**What to produce:**
Repeat the data exactly. Pictures are not part of the copy.

**Recorded data:**

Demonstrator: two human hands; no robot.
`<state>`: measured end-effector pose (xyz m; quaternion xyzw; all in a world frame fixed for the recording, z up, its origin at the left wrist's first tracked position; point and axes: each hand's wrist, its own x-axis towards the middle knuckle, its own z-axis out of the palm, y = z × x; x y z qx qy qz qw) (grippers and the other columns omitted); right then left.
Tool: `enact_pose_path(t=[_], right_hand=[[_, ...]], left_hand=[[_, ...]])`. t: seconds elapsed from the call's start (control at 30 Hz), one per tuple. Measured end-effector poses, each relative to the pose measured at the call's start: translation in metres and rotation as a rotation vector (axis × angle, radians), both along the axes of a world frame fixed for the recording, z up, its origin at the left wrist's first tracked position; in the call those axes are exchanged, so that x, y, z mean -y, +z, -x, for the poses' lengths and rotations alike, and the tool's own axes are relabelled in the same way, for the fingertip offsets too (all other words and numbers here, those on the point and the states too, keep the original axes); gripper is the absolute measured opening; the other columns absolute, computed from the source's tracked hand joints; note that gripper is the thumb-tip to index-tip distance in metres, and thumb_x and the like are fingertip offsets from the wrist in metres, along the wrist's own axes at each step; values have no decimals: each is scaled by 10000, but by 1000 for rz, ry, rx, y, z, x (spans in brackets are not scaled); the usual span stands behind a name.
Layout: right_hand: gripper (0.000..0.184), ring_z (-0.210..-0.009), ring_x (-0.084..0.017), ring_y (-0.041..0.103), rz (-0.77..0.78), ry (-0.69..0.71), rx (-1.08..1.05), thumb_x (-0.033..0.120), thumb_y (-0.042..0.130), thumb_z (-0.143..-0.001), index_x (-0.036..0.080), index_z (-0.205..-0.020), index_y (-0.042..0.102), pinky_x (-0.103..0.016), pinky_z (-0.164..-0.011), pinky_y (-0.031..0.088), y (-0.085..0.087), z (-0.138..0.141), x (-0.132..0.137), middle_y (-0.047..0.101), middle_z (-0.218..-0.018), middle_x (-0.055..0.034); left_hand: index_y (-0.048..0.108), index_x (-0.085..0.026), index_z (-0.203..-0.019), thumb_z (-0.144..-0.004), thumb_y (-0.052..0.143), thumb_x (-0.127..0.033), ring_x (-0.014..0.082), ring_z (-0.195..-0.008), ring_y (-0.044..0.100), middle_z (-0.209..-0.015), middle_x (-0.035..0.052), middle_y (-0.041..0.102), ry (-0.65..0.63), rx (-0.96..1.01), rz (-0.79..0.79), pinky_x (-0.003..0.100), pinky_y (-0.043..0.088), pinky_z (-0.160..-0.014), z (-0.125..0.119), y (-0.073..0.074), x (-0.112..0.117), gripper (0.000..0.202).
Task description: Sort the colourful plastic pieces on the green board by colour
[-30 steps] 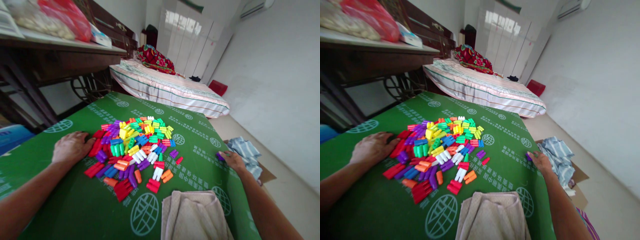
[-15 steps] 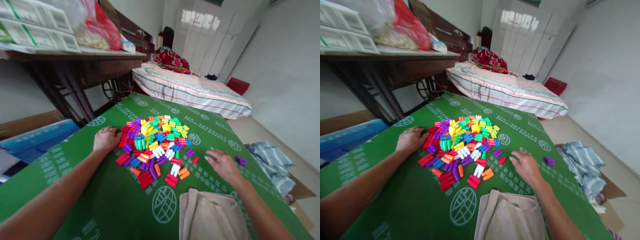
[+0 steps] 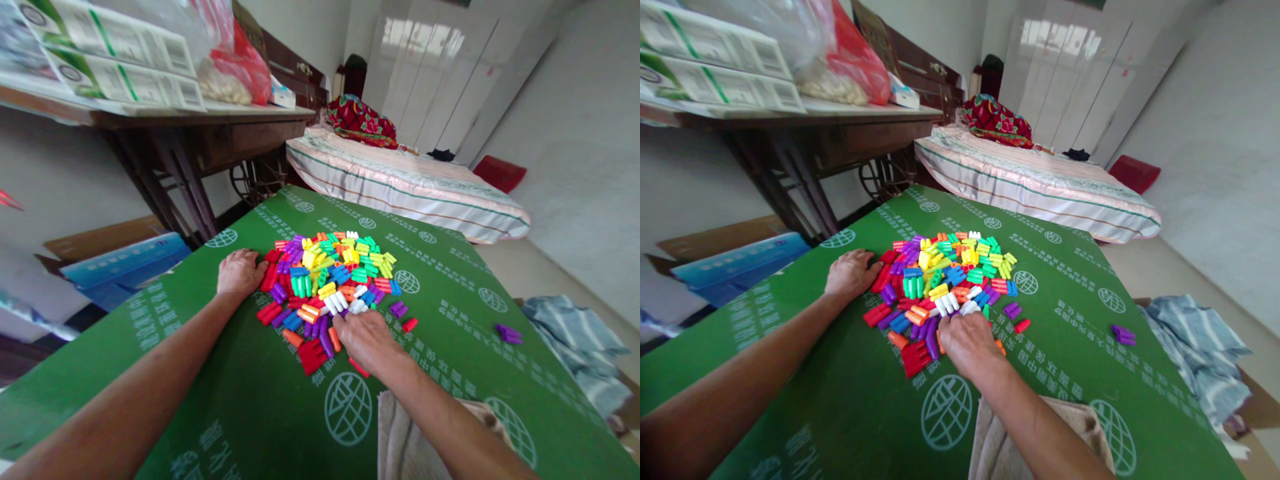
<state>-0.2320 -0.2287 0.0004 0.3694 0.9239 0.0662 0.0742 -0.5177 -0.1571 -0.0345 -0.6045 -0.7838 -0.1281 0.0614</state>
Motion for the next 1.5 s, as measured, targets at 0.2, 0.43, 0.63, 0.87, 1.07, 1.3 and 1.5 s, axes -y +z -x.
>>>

**Solution to the exercise:**
Demonstrator: two human hands; no robot.
`<state>`: measured end-effector pose (xyz m; quaternion xyzw; all in a world frame fixed for the recording, z up, its origin at the left wrist's first tracked position; point and axes: each hand's wrist, its own x-axis towards the middle knuckle, its own z-axis out of the palm, y = z × x; x y z qx qy qz qw) (grippers and the other columns omitted); right then left.
Tool: `enact_pose_path(t=[_], right_hand=[[_, ...]], left_hand=[[_, ...]])`. t: seconds elapsed from the call's start (control at 30 Hz), one per tuple. Measured end-effector poses, each relative to the pose measured at the call's start: translation in metres and rotation as a rotation vector (axis × angle, radians), both along the axes of a world frame fixed for the recording, z up, its origin at the left wrist's first tracked position; in the call those axes are exchanged, so that x, y, z mean -y, +z, -x, for the poses' lengths and rotations alike, and the tool's own axes are relabelled in the same way, for the fingertip offsets too (all other words and numbers here, those on the point and the states too, keep the original axes); gripper is the absolute measured opening; the other columns absolute, computed from the source's tracked hand joints; note that gripper is the thumb-tip to index-tip distance in metres, and thumb_x and the like are fingertip offsets from the wrist in metres, along the wrist's own axes at each step; values have no decimals: each is scaled by 10000, but by 1000 for rz, ry, rx, y, z, x (spans in brackets are not scaled); the usual span stands behind a name.
Layout: right_hand: gripper (0.000..0.184), ring_z (-0.210..-0.009), ring_x (-0.084..0.017), ring_y (-0.041..0.103), rz (-0.77..0.78), ry (-0.69..0.71), rx (-1.08..1.05), thumb_x (-0.033..0.120), thumb_y (-0.042..0.130), thumb_z (-0.143..-0.001), index_x (-0.036..0.080), index_z (-0.205..-0.020), index_y (-0.042..0.102), pinky_x (-0.103..0.016), pinky_z (-0.164..-0.011), pinky_y (-0.031..0.088), y (-0.085..0.087), z (-0.138..0.141), x (-0.132..0.137), middle_y (-0.047..0.101), middle_z (-0.218..-0.018), middle_x (-0.055..0.034); left_hand: index_y (-0.048..0.108), index_x (-0.085..0.026), index_z (-0.203..-0.019), thumb_z (-0.144..-0.004), thumb_y (-0.052..0.143), thumb_x (-0.127..0.033), ring_x (-0.014..0.082), ring_z (-0.195..-0.008), ring_y (-0.044..0.100), middle_z (-0.209..-0.015), middle_x (-0.035..0.052), middle_y (-0.041..0.102), ry (-0.65..0.63), rx (-0.96..1.01), rz (-0.79..0.79), pinky_x (-0.003..0.100), pinky_y (-0.043..0.088), pinky_z (-0.160..-0.014), z (-0.125..0.119), y (-0.073..0.074), x (-0.112..0.117), gripper (0.000..0.202).
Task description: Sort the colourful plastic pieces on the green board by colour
[-30 steps] 
[-15 steps] 
[+0 steps] 
<state>-0.2320 -0.2287 0.0004 0.3694 0.9239 0.0662 0.0742 -0.5177 -0.1571 -0.0345 -0.6045 -0.7838 -0.1281 0.0614</state>
Motion for the next 1.5 s, as measured, targets at 0.2, 0.43, 0.63, 0.87, 1.07, 1.3 and 1.5 s, axes -y +z -x.
>>>

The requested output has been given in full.